Your assignment: Provide the number of lines below that include "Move", without any other words.

___ Data excerpts ___

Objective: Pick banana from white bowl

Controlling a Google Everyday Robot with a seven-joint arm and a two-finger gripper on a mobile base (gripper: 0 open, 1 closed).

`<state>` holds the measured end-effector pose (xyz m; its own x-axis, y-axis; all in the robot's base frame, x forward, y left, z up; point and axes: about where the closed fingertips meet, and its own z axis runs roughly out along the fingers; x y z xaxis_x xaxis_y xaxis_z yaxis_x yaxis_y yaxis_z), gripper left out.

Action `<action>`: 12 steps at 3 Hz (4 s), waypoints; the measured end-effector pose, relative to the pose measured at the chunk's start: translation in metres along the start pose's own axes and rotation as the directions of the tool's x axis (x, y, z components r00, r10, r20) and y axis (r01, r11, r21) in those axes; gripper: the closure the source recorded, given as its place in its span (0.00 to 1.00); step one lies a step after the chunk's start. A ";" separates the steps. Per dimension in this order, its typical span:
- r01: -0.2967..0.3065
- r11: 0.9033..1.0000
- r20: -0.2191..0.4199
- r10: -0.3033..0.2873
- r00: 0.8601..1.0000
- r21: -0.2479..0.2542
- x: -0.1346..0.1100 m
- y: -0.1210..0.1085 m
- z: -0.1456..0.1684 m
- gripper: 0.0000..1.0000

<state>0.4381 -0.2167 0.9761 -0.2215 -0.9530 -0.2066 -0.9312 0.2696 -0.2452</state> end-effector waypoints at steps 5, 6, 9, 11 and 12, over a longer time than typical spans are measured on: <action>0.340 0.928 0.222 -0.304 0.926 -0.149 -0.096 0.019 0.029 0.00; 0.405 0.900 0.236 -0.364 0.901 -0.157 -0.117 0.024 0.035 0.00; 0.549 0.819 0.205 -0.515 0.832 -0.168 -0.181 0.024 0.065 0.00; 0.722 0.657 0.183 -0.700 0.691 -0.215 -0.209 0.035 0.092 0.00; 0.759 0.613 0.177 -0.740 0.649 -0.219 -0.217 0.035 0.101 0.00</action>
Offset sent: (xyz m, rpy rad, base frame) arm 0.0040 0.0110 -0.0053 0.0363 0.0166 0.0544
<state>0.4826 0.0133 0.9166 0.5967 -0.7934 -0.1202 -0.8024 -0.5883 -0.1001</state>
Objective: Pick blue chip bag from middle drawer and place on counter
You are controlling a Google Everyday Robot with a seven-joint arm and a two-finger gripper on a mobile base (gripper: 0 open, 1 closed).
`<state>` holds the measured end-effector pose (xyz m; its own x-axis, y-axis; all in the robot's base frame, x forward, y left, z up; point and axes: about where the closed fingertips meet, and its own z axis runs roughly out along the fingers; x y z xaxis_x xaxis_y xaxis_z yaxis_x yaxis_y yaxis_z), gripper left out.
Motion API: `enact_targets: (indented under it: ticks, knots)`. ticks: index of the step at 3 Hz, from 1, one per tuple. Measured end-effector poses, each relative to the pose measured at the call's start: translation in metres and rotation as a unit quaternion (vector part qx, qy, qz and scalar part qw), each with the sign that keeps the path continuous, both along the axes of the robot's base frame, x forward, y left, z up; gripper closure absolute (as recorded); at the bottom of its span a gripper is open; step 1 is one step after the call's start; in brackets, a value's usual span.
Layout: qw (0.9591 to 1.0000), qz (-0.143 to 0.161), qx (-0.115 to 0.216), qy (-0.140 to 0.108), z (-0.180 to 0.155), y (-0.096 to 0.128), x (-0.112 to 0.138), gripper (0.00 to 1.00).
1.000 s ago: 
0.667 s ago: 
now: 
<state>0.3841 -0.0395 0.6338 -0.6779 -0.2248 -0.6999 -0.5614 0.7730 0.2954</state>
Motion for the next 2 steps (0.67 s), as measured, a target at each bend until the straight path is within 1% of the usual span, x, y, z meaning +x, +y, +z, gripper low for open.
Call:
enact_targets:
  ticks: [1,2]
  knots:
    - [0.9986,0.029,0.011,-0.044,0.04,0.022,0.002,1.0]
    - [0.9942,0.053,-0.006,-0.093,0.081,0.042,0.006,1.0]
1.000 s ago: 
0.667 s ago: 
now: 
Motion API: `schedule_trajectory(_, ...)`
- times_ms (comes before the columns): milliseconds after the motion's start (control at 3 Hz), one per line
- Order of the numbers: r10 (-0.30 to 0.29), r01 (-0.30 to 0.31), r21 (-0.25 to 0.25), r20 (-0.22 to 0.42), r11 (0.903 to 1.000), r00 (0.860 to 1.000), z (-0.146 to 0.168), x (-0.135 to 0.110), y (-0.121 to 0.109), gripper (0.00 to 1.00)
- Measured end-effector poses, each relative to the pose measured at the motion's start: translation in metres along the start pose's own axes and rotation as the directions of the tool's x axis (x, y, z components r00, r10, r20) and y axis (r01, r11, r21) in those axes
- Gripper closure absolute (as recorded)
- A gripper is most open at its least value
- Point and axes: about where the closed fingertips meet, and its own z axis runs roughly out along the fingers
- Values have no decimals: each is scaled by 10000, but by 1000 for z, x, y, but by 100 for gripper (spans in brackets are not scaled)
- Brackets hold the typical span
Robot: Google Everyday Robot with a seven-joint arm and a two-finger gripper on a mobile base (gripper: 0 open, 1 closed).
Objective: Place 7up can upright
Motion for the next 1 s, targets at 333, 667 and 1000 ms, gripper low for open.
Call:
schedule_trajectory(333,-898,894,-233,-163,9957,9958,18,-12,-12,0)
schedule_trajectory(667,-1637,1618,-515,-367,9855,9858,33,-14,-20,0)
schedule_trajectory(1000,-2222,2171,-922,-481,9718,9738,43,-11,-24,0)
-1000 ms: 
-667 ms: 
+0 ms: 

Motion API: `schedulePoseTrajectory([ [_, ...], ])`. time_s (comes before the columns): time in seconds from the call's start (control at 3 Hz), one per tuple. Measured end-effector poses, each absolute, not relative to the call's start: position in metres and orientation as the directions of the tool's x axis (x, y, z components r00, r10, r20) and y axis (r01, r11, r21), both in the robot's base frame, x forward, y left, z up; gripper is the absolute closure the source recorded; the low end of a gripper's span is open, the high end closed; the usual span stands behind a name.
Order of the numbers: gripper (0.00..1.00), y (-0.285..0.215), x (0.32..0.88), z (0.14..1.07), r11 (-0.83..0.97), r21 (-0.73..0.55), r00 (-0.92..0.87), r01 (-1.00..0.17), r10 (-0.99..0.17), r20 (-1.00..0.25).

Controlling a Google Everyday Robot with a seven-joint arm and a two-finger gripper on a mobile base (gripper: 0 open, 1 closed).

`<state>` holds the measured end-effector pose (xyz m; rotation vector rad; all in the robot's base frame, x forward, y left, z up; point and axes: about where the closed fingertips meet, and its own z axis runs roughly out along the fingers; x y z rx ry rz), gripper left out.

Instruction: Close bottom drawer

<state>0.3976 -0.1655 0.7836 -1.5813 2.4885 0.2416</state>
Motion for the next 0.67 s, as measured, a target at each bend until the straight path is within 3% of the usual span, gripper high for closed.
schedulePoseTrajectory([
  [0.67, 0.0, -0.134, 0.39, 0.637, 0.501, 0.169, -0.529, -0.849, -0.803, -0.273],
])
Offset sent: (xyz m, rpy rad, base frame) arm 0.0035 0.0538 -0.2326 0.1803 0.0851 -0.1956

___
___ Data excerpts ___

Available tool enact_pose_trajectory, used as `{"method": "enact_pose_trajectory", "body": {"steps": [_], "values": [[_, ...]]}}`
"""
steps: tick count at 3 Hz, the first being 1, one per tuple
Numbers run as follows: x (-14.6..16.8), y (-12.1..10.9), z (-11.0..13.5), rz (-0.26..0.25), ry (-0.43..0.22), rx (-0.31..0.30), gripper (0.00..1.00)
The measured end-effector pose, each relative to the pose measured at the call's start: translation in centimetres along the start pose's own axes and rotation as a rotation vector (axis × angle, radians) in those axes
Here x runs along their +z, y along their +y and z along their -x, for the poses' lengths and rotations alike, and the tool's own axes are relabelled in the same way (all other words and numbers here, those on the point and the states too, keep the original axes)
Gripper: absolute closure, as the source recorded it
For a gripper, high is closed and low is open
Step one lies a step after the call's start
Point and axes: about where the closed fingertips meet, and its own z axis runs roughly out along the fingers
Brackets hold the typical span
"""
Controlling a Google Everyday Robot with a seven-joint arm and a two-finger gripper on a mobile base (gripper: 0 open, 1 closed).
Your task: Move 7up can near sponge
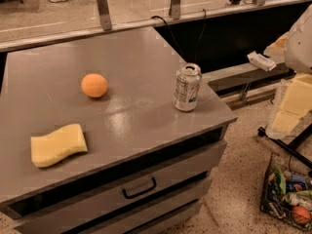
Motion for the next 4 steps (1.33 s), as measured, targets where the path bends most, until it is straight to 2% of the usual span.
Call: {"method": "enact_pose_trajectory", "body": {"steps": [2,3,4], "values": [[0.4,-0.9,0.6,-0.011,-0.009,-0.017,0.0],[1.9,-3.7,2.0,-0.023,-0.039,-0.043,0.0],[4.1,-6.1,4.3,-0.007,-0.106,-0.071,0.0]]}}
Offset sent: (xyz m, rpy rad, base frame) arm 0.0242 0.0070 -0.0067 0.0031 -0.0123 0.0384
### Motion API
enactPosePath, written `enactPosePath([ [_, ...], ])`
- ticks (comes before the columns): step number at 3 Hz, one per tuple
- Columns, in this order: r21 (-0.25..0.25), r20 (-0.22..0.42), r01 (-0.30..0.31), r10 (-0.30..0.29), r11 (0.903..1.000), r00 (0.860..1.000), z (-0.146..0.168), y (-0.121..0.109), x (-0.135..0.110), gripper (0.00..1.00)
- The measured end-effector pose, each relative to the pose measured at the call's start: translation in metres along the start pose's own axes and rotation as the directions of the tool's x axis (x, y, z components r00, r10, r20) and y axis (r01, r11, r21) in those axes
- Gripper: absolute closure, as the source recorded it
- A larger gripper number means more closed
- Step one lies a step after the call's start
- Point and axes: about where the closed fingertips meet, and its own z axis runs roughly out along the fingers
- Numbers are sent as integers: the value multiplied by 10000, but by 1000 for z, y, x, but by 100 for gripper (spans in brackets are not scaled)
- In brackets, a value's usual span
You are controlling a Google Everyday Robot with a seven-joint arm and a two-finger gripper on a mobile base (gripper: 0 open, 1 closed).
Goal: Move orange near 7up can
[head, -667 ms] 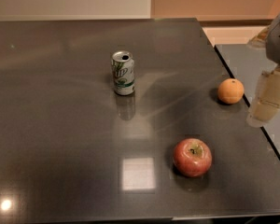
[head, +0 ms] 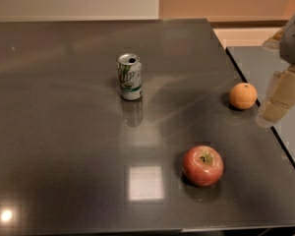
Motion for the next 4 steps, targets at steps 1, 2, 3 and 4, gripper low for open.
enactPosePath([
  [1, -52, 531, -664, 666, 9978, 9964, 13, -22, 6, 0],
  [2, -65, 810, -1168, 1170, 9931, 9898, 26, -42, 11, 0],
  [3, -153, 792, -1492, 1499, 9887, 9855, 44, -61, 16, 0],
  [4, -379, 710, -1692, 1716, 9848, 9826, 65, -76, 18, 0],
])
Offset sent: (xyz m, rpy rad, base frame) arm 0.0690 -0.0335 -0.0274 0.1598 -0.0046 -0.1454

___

Solution to this problem: 2